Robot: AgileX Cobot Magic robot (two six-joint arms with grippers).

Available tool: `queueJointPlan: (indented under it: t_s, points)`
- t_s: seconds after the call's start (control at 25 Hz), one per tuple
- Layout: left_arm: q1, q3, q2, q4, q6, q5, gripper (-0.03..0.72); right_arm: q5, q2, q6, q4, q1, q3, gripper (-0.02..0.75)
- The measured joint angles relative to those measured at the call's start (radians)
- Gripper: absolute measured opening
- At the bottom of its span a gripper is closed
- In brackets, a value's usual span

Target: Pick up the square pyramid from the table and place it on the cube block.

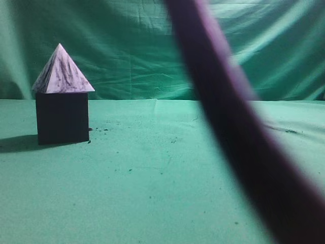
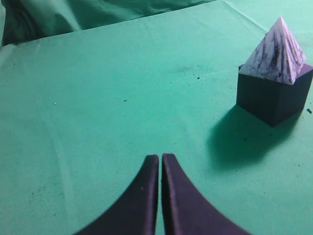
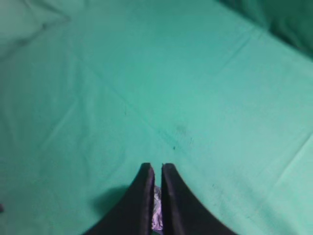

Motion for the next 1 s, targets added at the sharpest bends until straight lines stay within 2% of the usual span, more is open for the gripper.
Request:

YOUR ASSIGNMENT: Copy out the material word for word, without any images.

REPLY TO THE EXERCISE:
Robot: AgileX Cobot Magic robot (two six-joint arms with grippers).

Available tool: `queueJointPlan: (indented under it: t_s, points)`
- t_s: seconds after the call's start (control at 25 Hz), one per tuple
- Layout: left_arm: q1, q3, q2, q4, q6, q5, gripper (-0.03..0.72); right_arm: q5, q2, q6, q4, q1, q3, gripper (-0.02..0.75)
- The measured joint angles relative to those measured at the call's start (radians)
- Gripper: absolute measured opening
- At the bottom of its span a gripper is closed
- In brackets, a value's usual span

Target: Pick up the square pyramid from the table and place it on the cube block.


Motion for the next 1 s, targets added at the sharpest bends until straight lines stay within 2% of the usual span, more is open for the gripper.
Request:

Response complete; there is no more output.